Yao Fanrong, Abdel-Rahman Abdel A
Department of Pharmacology & Toxicology (FY, AAA-R), Brody School of Medicine, East Carolina University, Greenville, North Carolina.
Alcohol Clin Exp Res. 2017 Feb;41(2):279-290. doi: 10.1111/acer.13290. Epub 2016 Dec 29.

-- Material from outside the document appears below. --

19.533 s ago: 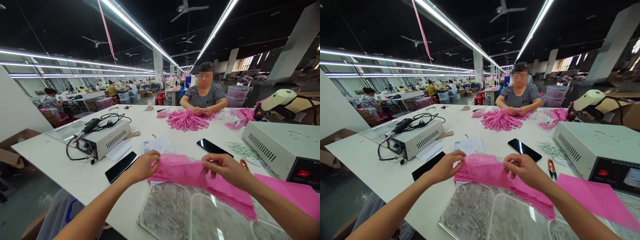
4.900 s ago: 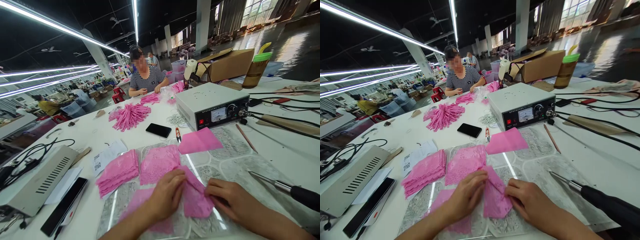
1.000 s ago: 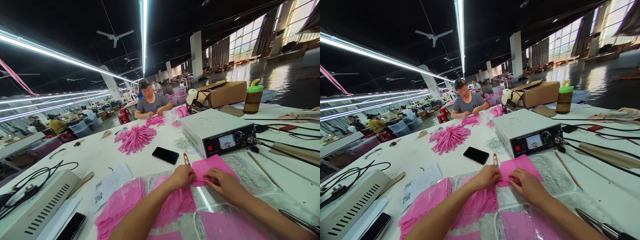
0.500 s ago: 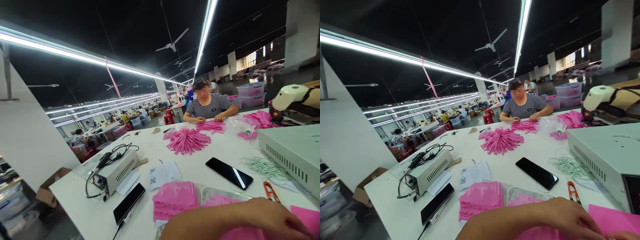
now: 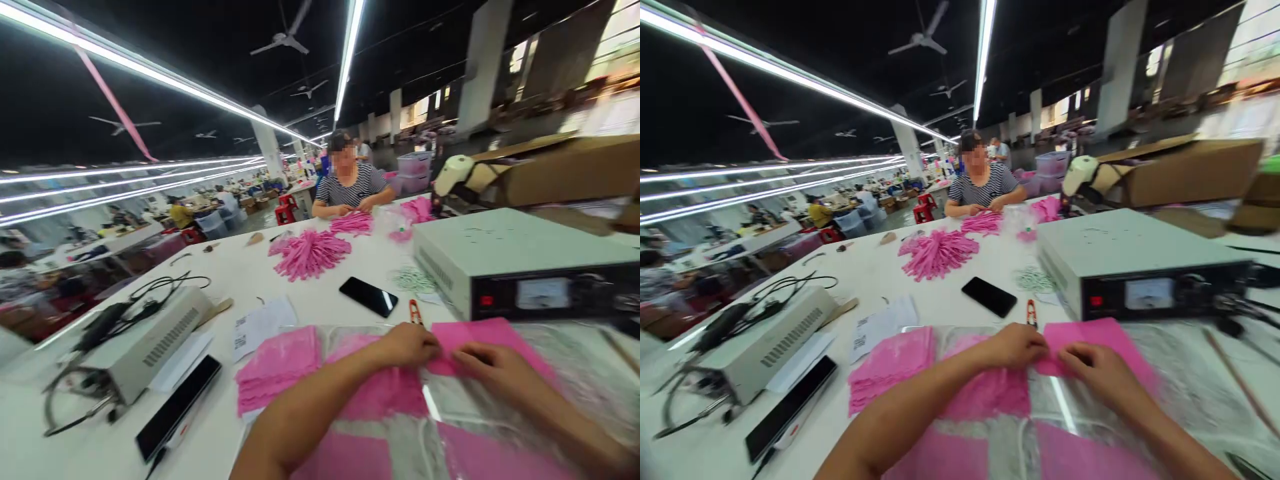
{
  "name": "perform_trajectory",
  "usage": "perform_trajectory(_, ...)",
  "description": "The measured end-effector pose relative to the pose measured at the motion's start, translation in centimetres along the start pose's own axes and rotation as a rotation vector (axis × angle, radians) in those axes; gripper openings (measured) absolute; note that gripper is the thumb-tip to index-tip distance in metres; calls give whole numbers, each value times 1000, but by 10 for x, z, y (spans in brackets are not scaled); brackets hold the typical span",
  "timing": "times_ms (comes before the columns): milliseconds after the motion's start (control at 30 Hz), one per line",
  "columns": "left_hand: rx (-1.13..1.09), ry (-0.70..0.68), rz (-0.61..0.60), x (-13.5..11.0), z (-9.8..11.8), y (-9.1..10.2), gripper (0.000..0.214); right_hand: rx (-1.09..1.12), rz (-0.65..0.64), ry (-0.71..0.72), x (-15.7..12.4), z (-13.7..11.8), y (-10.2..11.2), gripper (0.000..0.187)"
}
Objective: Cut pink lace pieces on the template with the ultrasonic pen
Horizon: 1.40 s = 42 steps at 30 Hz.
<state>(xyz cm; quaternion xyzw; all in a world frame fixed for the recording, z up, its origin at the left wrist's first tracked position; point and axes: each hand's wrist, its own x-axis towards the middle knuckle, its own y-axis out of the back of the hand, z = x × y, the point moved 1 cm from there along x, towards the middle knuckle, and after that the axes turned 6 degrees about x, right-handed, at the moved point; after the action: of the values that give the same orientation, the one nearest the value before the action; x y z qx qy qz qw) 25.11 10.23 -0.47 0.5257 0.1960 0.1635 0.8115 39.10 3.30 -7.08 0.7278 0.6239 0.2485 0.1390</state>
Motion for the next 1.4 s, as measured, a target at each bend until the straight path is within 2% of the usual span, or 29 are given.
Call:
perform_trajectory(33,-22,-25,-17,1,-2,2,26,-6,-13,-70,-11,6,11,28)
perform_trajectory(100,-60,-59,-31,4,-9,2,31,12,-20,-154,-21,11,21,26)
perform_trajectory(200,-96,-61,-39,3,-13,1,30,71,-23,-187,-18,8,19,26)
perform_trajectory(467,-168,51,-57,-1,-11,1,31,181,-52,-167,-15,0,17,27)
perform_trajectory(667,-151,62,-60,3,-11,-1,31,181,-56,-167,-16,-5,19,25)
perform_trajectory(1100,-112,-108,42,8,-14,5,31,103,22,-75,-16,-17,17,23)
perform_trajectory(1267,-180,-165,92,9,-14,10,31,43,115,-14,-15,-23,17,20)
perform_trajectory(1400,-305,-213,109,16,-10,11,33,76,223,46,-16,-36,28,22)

We documented the dependence of ethanol (EtOH)-evoked myocardial dysfunction on estrogen (E ), and our recent estrogen receptor (ER) blockade study, in proestrus rats, implicated ERα signaling in this phenomenon. However, a limitation of selective pharmacological loss-of-function approach is the potential contribution of the other 2 ERs to the observed effects because crosstalk exists between the 3 ERs. Here, we adopted a "regain"-of-function approach (using selective ER subtype agonists) to identify the ER subtype(s) required for unraveling the E -dependent myocardial oxidative stress/dysfunction caused by EtOH in conscious ovariectomized (OVX) rats.
OVX rats received a selective ERα (PPT), ERβ (DPN), or GPER (G1) agonist (10 μg/kg; i.v.) or vehicle 30 minutes before EtOH (1.0 g/kg; infused i.v. over 30 minutes) or saline, and the hemodynamic recording continued for additional 60 minutes. Thereafter, left ventricular tissue was collected for conducting ex vivo molecular/biochemical studies.
EtOH had no hemodynamic effects in OVX rats, but reduced the left ventricular contractility index, dP/dt , and MAP after acute ERα (PPT) or ERβ (DPN) activation. These responses were associated with increases in the phosphorylation of ERK1/2 and eNOS, and in reactive oxygen species (ROS) and malondialdehyde (MDA) levels in the myocardium. GPER activation (G1) only unraveled a modest EtOH-evoked hypotension and elevation in myocardial ROS. PPT enhanced catalase, DPN reduced ALDH2, while G1 had no effect on the activity of either enzyme, and none of the agonists influenced alcohol dehydrogenase or CYP2E1 activities in the myocardium. Blood EtOH concentration (96.0 mg/dl) was significantly reduced following ERα (59.8 mg/dl) or ERβ (62.9 mg/dl), but not GPER (100.3 mg/dl), activation in EtOH-treated OVX rats.
ERα and ERβ play major roles in the E -dependent myocardial dysfunction caused by EtOH by promoting combined accumulation of cardiotoxic (ROS and MDA) and cardiodepressant (NOS-derived NO) molecules in female myocardium.
我们记录了乙醇(EtOH)诱发的心肌功能障碍对雌激素(E)的依赖性,并且我们最近在动情前期大鼠中进行的雌激素受体(ER)阻断研究表明,ERα信号传导参与了这一现象。然而,选择性药理学功能丧失方法的一个局限性是,由于三种ER之间存在相互作用,另外两种ER可能对观察到的效应有潜在贡献。在此,我们采用“功能恢复”方法(使用选择性ER亚型激动剂)来确定在清醒去卵巢(OVX)大鼠中,解开由EtOH引起的E依赖性心肌氧化应激/功能障碍所需的ER亚型。
OVX大鼠在给予EtOH(1.0 g/kg;静脉输注30分钟)或生理盐水前30分钟,接受选择性ERα(PPT)、ERβ(DPN)或GPER(G1)激动剂(10 μg/kg;静脉注射)或溶剂,血流动力学记录持续额外60分钟。此后,收集左心室组织进行体外分子/生化研究。
EtOH对OVX大鼠的血流动力学无影响,但在急性激活ERα(PPT)或ERβ(DPN)后,降低了左心室收缩性指数、dP/dt和平均动脉压(MAP)。这些反应与心肌中细胞外信号调节激酶1/2(ERK1/2)和内皮型一氧化氮合酶(eNOS)磷酸化增加以及活性氧(ROS)和丙二醛(MDA)水平升高有关。激活GPER(G1)仅揭示了EtOH诱发的适度低血压和心肌ROS升高。PPT增强过氧化氢酶活性,DPN降低乙醛脱氢酶2(ALDH2)活性,而G1对这两种酶的活性均无影响,且没有一种激动剂影响心肌中的乙醇脱氢酶或细胞色素P450 2E1(CYP2E1)活性。在接受EtOH治疗的OVX大鼠中,激活ERα(59.8 mg/dl)或ERβ(62.9 mg/dl)后,血液乙醇浓度(96.0 mg/dl)显著降低,但激活GPER(100.3 mg/dl)后未降低。
ERα和ERβ通过促进心脏毒性分子(ROS和MDA)和心脏抑制分子(NOS衍生的NO)在雌性心肌中的联合积累,在EtOH引起的E依赖性心肌功能障碍中起主要作用。